Table of contents:
Silica: General Questions
Silica: General Questions
Are your silica nanosphere amorphous or crystalline?
Amorphous. Colloidal silica particles are non-crystalline, meaning that the atoms do not have long-range order, resembling the structure of bulk glass.
How can I concentrate a sample of small silica nanoparticles?
Unfortunately, small silica (≤ 50 nm) can be difficult to collect via centrifugation. This process typically requires very high spin speeds for small particles, and often results in irreversible particle aggregation.
For larger silica particles, we are able to remove solvent through evaporation with mild heating, but for small particles, applying heat can induce particle growth or aggregation. You may try removing solvent by rotary evaporation, but it is essential to keep an eye on the particles and look for any signs of instability throughout the process. Under no circumstances should the particles be dried completely, as it is highly unlikely that they be colloidally stable thereafter without some degree of irreversible aggregation.
How can I calculate the concentration of my silica nanoparticles after solvent transfer or particle concentration?
Begin by measuring the mass concentration gravimetrically, by drying down a known volume of the dispersion into a tared container and recording the mass per unit volume after drying. Then use the following equation: nnp = ρnp / mnp where nnp is the particle number concentration, ρnp is the material density, and mnp is the average nanoparticle mass to calculate the particle concentration. We use 2.2 g/cm3 for the density of silica (ρnp). For more information on using this equation, please click here.
How should I store my silica nanoparticles?
Due to considerations around the solubility of silica, we recommend that non-functionalized silica stored in water should be kept at a concentration about ~10 mg/mL, at a neutral pH (7-8), and at room temperature for long term storage. The solubility of silica in aqueous solution is relatively low and the particles are typically stable in water for days. When you are ready to use the silica in water-based experiments, simply centrifuge the particles into water before use.
For aminated silica nanoparticles, we recommend long term storage in alcohol such as ethanol or isopropanol.

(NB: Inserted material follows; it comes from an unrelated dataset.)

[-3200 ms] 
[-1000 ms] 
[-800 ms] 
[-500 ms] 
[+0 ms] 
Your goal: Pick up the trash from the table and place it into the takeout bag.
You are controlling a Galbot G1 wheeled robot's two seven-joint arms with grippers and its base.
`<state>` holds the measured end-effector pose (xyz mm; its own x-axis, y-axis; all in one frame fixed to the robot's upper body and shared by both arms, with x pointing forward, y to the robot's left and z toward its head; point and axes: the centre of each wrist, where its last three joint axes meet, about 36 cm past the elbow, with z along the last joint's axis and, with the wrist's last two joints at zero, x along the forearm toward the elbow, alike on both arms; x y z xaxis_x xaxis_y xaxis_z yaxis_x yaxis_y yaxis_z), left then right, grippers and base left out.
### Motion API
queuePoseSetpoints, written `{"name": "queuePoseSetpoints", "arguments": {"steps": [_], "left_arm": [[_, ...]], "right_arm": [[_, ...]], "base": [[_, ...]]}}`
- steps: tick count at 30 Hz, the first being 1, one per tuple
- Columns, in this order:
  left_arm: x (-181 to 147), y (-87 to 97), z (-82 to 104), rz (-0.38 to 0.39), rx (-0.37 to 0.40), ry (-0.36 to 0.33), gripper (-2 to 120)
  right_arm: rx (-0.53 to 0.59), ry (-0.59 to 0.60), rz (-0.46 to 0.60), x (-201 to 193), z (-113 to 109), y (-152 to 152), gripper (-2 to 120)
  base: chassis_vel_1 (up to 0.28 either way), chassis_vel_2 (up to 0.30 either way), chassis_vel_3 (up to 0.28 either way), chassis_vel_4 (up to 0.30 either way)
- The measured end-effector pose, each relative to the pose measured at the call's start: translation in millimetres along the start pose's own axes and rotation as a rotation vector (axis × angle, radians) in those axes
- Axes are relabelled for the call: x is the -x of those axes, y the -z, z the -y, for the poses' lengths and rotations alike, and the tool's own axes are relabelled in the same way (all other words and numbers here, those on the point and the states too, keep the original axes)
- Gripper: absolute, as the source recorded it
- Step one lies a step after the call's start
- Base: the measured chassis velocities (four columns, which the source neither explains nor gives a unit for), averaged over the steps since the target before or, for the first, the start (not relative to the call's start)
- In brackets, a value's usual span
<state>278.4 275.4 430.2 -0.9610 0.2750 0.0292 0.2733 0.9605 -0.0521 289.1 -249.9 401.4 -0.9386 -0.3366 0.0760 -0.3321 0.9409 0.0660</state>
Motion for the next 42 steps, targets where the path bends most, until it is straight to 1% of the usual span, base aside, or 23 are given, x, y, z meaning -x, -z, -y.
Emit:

Since the silica has low solubility and high stability in alcohols, this helps preserve the amine groups on the surface. If the aminated silica is not being used for subsequent surface chemistry via the amine, the storage conditions are not as critical and the particles can be stored in a low pH aqueous solution. Generally, we recommend a buffer such as acetate (pH=5). At this pH, the aminated silica is far enough away from the isoelectronic point that the positively charged particles remain stable.

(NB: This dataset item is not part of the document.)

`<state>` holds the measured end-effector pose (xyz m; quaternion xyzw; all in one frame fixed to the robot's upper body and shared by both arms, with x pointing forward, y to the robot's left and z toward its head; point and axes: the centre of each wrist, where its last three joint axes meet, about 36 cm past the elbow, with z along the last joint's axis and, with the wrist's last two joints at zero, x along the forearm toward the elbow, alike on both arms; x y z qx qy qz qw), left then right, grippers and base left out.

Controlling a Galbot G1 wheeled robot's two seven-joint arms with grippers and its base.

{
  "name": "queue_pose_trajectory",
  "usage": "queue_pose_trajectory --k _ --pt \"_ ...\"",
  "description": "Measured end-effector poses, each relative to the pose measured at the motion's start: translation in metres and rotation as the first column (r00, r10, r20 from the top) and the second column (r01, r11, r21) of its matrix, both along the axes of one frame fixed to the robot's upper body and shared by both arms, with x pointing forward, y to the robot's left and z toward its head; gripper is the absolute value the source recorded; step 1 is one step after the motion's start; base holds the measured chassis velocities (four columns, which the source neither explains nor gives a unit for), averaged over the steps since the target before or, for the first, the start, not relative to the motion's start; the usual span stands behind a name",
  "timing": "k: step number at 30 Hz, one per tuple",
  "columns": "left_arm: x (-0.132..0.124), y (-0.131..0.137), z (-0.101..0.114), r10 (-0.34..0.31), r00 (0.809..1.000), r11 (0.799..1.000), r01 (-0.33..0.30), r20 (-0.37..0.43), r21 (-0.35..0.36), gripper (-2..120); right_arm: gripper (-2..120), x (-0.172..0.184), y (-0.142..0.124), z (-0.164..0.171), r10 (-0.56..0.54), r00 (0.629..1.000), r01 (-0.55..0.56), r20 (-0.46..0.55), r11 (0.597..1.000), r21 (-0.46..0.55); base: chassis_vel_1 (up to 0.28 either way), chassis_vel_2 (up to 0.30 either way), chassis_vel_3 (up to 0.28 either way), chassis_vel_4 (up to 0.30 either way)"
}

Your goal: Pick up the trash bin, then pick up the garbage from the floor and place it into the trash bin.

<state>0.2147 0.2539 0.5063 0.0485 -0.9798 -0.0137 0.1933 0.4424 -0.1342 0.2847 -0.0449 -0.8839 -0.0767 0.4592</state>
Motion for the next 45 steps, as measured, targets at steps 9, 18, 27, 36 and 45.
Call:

For more information about particle stability, visit our page about Zeta Potential Measurements.
Do you offer fluorescently labelled silica?
We have considerable experience fabricating fluorescently labelled silica nanoparticles. Though we do not offer them as a standard product, we are happy to make them on a custom basis to suit your individual requirements. For more information about this, please visit our Custom Synthesis page.
What are silica nanoparticles used for?
Due to the versatility of silica in terms of porosity, surface chemistry, and nanoparticle size, silica has a wide range of applications, ranging from drug delivery and catalysis to its use as an ingredient in paint and cement. Visit our page about Silica Nanoparticle Applications to learn more.
How can I exchange the solvent of amine-terminated silica?
Silica particles > 50 nm can typically be centrifuged down for redispersion in the compatible solvent of your choice. For sizes ≤ 50 nm, we recommend performing dialysis overnight (or for several hours) to diffuse out the original solvent and enable suspension in the compatible solvent of your choosing.
How many amines are on the surface of your aminated silica?
Based on the amount of reagent used during the surface functionalization step and the surface area available for the ligand to bind, we calculate a maximum of ~2.5 amine groups/nm2 at the particle surface. This is consistent with literature reports, which estimate approximately two amine groups/nm2. Depending on orientation, packing density, and other factors, only a portion of the amines may be accessible for conjugation. Further, in some cases there are also amine groups that are incorporated into the silica network below the particle surface, and which contribute to the zeta potential of the particle and can be detected using different characterization methods. Because they are embedded within the silica shell, however, these amines are not accessible for conjugation.